Kabi Nagata revient avec le troisième tome de son autobiographie, édité chez Pika, Boire pour fuir ma solitude. Si dans les deux premiers Solitude d’un autre genre et Journal de ma solitude, Kabi Nagata relate son coming-in, son coming-out, sa dépression et la réaction de ses parents, la trentenaire change ici légèrement de registre. Pourtant l’autrice nous raconte toujours ses états-d’âmes, ses souffrances et par là, le courage de vivre au quotidien. 

Destination Fiction

Dans Journal de ma Solitude, Kabi Nagata raconte comment sa souffrance et la façon dont elle dévoile ses parents dans ses livres les ont blessés. Elle prend conscience de l’impact que les récits autobiographiques peuvent avoir sur ses proches et décide d’arrêter d’écrire ce genre où elle se dévoile entièrement.

Elle se lance donc dans l’écriture de fiction, poussée également par la lecture d’un récit que nous avons la chance de connaître également en France : Daruchan de Lemon Haruna. Récit de fiction qui est à la fois intime et universelle. Touchée en plein cœur, Kabi Nagata opère un virage à 90° vers des récits qui, cette fois, ne la regarde pas. Elle nous avait donné un avant goût de son univers avec une nouvelle de fiction à la fin de Journal de ma solitude. 
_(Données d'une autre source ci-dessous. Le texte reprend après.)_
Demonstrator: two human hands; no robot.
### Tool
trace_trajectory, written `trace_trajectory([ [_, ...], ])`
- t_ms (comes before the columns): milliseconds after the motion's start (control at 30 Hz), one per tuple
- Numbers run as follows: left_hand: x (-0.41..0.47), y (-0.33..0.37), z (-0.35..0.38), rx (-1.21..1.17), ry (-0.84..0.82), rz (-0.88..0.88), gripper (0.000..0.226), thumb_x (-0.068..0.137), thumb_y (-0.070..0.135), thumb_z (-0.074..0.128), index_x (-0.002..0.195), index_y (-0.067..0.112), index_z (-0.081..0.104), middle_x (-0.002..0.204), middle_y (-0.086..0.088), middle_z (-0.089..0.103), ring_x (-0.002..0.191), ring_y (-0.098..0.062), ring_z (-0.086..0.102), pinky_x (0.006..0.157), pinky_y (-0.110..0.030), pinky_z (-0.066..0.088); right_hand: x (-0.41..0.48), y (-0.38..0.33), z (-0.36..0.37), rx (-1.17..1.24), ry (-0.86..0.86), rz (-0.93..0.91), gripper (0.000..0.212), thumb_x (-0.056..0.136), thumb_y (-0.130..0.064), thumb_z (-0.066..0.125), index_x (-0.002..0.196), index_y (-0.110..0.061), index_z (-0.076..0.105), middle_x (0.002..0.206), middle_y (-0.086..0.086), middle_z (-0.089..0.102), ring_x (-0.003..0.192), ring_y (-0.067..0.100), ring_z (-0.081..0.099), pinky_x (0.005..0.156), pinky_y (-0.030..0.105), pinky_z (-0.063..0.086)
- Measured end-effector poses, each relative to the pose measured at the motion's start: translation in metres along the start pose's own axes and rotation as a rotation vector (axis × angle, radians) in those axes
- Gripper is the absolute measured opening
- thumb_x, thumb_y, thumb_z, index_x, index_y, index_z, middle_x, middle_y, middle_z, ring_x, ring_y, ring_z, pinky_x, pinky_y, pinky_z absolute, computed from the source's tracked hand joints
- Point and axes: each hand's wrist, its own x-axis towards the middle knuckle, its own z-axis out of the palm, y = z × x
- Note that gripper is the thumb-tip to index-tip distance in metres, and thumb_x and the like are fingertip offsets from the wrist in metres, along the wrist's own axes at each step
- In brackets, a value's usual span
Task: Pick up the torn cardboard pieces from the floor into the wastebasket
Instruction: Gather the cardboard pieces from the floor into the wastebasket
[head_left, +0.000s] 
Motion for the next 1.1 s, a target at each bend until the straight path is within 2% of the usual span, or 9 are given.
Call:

Pourtant Boire pour fuir ma solitude est un récit autobiographique me diriez-vous.

Tout à fait. Et c’est le cheminement entre ses résolutions et ce nouvel ouvrage qu’elle nous raconte.

Boire pour fuir ma solitude

Kabi est malade. Une pancréatite aiguë (entre autre). Durant sa convalescence, l’autrice, pourtant active sur les réseaux sociaux, ne va pas communiquer sur sa maladie. Car Kabi Nagata est malade à cause de son alcoolisme. Et elle a honte.

Honte de boire au point que mettre son pancréas dans un état si déplorable que même les médecins n’ont jamais vu ça.

Dans Boire pour fuir ma solitudeKabi raconte comment elle a vécu son hospitalisation. Comment, durant plusieurs semaines, son pancréas l’a faisait souffrir, comment elle devait se déplacer avec sa perfusion, comment certains antidouleurs fonctionnent, d’autres pas.

Elle raconte aussi comment elle en est arrivée là. Pendant un temps, son univers ne se composait que des bars du voisinage ou des litres de Shochu achetés à la supérette. Kabi devait dessiner et n’avançait pas. Jusqu’au jour où une douleur insupportable au ventre la terrasse. Un petit bout de son monde s’écroule.

Dorénavant, son corps a changé de façon irrémédiable.

Raconter sa vie et raconter la vie

Si ces premiers ouvrages étaient plutôt épais, fait de crayonné chiffon et d’aplat rose, Boire pour fuir ma solitude est bien plus mince. On retrouve son style atypique tout en dessin approximatif, comme dessiné sur le coin d’une table, mais nimbé d’aplat orange. Un orange de stabilo.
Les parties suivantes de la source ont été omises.